In my work as a CBT therapist, many young people share their thoughts about not “being good enough”. By this, they may mean not feeling popular enough, not feeling smart enough, not feeling attractive, slim or funny enough. Whatever the concern, it almost always relates to a judgement about them failing to make the grade in one or more areas of their lives. Such judgements are often driven by comparisons with their peer group. This can leave them feeling lacking (when making an upward social comparison) or overly competitive (when making a downward social comparison). So how do we understand social comparisons? What can young people do to manage the negative impact of living in a world which encourages comparison?
It’s human nature to compare ourselves to others. In fact, we love to compare. We love a ranking and we love to be better than each other. All of this makes sense. Our brains have evolved to ensure that we fit in with our social group and one effective way of achieving this is through assessing our own and others’ social standing, strengths and weaknesses. Young people learn about themselves and develop their identity through social comparison. They try to work out where they stand in terms of their beliefs, preferences and attitudes. Social comparison can also inspire and motivate young people. When our friends are doing well, they can inspire us to be and do our best. Comparisons can also help us appreciate what we have. However, social comparison has a big downside, particularly when individuals determine their own self-worth based on how they measure up against others. This can be hugely detrimental to self-esteem, creating a judgmental, self-critical outlook with worries of being inferior, incompetent or not good enough.
Social comparison in the real non-digital world usually involves the individual and a few others. However, the digital universe of social media presents almost limitless potential for young people to compare themselves against others. This magnifies the negative impact of social comparison. That’s because the majority of time spent on social networking sites, involves young people looking at their peers’ profiles and photos. They are constantly comparing themselves to carefully curated images of a peer group presenting picture-perfect lives. As a result, a young person’s average day is compared to the ‘greatest hits’ of others. I find in my own clinical practise, that young women in particular, attach a lot of importance to so-called “ideal” body and appearance. Whilst they acknowledge that weight and shape should not be important, it remains extremely challenging for them to avoid the edited lives and airbrushed photos of peers, celebrities and fashion models. The resulting pressure and expectations around their own appearance and weight leaves them feeling more negative about their bodies.

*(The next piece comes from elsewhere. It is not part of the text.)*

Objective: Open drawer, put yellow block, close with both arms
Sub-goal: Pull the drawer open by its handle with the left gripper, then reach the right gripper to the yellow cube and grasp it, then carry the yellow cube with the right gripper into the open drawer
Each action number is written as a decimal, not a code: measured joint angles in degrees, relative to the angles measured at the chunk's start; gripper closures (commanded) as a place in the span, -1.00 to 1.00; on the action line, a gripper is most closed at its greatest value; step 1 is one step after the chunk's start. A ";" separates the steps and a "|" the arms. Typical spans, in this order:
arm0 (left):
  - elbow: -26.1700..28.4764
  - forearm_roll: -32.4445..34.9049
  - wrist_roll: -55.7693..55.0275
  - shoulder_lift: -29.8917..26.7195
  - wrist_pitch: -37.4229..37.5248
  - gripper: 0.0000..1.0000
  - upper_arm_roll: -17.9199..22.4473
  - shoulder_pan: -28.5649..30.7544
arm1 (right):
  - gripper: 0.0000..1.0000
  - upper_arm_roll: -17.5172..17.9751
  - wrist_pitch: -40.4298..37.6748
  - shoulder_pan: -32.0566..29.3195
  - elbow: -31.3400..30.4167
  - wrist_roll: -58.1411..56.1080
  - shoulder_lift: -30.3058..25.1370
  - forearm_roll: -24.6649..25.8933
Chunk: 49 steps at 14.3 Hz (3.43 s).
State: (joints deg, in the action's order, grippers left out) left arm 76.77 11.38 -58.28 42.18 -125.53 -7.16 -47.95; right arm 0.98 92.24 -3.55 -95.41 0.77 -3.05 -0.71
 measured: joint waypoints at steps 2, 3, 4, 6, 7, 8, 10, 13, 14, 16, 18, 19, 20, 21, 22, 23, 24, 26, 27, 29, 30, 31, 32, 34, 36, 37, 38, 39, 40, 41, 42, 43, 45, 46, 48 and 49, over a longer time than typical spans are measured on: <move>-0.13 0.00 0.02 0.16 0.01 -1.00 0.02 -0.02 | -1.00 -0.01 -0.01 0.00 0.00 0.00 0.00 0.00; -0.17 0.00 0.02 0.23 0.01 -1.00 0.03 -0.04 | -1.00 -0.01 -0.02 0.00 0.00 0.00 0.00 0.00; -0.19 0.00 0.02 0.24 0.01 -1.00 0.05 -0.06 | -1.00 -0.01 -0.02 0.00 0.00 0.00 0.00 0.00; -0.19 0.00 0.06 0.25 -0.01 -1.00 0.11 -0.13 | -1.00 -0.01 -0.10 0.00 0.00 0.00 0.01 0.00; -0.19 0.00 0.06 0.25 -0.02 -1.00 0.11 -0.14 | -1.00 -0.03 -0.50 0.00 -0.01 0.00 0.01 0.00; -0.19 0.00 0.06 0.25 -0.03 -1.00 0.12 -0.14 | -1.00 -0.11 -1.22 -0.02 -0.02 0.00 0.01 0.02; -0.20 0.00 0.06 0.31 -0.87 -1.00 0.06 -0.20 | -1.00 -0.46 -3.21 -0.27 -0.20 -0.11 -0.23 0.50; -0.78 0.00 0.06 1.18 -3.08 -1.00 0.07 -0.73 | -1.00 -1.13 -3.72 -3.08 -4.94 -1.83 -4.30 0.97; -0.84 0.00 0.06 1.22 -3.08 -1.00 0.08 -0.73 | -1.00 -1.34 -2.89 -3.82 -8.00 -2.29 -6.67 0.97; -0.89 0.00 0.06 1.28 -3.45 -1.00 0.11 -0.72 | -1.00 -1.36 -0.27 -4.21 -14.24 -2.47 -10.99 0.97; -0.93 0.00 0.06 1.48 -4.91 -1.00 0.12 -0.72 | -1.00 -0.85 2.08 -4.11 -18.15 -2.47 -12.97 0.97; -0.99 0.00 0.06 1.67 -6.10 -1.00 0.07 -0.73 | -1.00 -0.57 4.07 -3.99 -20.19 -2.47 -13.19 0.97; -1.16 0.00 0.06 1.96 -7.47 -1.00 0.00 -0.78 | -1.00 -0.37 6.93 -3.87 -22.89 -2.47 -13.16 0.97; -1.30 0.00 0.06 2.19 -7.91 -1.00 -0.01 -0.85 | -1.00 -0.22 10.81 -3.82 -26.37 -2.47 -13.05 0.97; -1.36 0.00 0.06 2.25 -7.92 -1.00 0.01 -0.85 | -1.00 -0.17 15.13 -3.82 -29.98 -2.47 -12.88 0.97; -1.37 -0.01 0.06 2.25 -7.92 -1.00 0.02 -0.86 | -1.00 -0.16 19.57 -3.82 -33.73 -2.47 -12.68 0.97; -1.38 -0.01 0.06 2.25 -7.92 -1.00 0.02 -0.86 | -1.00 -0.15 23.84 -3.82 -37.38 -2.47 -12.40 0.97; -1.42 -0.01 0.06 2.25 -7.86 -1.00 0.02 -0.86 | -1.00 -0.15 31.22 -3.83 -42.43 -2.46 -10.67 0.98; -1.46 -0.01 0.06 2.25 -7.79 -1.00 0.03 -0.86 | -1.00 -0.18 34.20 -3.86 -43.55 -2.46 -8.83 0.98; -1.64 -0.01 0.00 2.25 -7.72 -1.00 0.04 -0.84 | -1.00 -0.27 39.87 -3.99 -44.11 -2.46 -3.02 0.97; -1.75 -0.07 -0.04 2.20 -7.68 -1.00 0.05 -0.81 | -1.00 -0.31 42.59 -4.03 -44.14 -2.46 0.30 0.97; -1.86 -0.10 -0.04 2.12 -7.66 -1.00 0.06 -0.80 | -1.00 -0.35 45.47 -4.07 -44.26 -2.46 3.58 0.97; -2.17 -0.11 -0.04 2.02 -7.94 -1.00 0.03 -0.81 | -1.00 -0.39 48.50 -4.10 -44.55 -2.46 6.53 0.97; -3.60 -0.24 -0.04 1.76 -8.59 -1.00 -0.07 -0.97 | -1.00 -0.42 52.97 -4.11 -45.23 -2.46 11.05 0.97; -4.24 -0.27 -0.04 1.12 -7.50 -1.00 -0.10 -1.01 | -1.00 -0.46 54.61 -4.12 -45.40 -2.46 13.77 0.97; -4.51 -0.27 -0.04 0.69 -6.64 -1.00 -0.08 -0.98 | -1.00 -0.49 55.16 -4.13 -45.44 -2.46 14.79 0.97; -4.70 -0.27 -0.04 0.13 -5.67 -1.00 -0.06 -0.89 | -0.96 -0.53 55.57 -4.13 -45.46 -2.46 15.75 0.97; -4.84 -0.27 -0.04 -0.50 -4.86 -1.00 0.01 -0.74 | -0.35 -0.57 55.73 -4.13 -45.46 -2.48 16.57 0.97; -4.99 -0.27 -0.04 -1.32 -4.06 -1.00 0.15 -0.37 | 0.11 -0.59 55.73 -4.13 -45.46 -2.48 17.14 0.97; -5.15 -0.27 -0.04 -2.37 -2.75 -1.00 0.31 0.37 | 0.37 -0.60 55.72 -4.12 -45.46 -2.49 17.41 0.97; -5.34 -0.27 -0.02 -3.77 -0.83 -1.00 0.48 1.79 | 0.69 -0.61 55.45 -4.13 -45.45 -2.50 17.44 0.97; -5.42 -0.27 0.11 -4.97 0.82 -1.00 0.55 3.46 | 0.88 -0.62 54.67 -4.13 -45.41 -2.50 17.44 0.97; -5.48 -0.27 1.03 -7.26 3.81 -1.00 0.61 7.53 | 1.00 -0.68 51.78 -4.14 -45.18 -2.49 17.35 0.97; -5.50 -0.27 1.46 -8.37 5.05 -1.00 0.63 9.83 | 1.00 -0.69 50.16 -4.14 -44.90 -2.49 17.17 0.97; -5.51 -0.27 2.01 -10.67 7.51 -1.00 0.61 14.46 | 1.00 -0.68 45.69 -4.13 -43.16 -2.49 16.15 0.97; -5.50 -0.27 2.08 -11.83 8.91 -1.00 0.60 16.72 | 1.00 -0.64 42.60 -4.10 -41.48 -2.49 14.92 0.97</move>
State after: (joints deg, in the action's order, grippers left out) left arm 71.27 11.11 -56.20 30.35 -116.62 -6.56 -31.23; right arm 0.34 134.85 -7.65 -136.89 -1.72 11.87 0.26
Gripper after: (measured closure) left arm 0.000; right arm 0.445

So, what can you do to reduce the impact of social comparisons having a negative impact on your mental health? Here are a few suggestions:
Notice what triggers comparisons: The first step is learning to be aware of social comparison and how it plays out in yourself and others. Although comparisons are often automatic, monitor the times when you’re most likely to look at social media. How do you feel before and after using social media? Are there particular triggers and if so, how can you avoid them and make different choices?

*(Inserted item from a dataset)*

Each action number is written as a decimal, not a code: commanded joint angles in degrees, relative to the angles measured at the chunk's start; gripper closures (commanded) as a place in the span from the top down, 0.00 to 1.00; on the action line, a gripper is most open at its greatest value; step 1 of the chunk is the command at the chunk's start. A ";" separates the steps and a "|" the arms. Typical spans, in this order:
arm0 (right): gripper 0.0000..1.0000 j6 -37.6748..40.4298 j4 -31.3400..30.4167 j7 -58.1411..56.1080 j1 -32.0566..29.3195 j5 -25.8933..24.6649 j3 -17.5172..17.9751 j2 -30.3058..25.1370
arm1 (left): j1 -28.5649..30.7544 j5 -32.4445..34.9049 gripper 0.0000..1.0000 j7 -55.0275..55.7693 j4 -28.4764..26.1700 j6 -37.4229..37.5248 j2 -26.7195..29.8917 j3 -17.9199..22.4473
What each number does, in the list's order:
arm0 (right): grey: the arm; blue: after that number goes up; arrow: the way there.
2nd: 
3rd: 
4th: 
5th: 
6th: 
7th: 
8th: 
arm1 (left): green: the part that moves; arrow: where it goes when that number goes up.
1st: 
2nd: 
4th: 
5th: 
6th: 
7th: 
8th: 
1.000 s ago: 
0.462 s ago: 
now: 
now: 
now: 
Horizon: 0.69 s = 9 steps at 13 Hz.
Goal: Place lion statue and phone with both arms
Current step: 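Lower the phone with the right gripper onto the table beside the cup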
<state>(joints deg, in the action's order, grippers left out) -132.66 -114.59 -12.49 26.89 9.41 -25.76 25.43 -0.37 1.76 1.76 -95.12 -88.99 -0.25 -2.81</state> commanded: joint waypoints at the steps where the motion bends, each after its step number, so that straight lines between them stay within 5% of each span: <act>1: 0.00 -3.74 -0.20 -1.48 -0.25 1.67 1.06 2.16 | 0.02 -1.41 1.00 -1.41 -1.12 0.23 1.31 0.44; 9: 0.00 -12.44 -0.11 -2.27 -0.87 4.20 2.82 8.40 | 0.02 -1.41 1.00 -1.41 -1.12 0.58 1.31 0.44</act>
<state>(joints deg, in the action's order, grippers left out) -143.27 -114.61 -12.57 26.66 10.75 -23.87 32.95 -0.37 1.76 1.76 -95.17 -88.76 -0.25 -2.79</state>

Focus on your strengths: When you find yourself making comparisons, remind yourself of your own unique strengths and talents. We’re all good at something whether it’s caring for animals, being a good listener, working hard or a multitude of other things. Remember what you value in life and what is most important and meaningful to you. To learn more about your top character strengths, take the VIA Institute’s free survey.
Avoid Frenemies: Try and avoid or at least minimise contact with those people who seem to constantly criticise and judge and make you feel worse about yourself.
Practice gratitude: It’s important to focus on what you have, rather than what you don’t have. Experiment with keeping a daily journal or list of things that you are grateful for or appreciate and discover for yourself how this can help keep negative comparisons at bay.
Compare you only with you: The most helpful person to compare yourself with is you. Reflect on who you were 6 months or a year ago and think about how you have grown, what you have learned and achieved. Think about the person you want to be and the goals you aspire to achieve.
Accept you for who you are: Remember that everyone, no matter how attractive, clever or slim has vulnerabilities, insecurities and flaws. Everyone feels inadequate at times, although few choose to reveal that that’s the case. Accepting yourself as imperfect is part of learning to value and accept yourself for who you are.
Be kind to others: This may seem counterintuitive, but next time you find yourself feeling bad about somebody else’s achievement, make the decision to acknowledge their success and make them feel good about themselves. This single act of kindness can have a really positive effect on our mood.
Un-plug: Experiment with limiting your social media use and see what effect it may have on your mood. When you feel the urge to pick up your mobile phone, practise overriding the temptation to scroll and do something else instead such as taking a walk, reading a book or watching a movie.
It’s harder than ever to avoid the social comparison trap. My hope however, is that by trying out some of the above tips, you may be able to keep unhelpful comparisons at bay.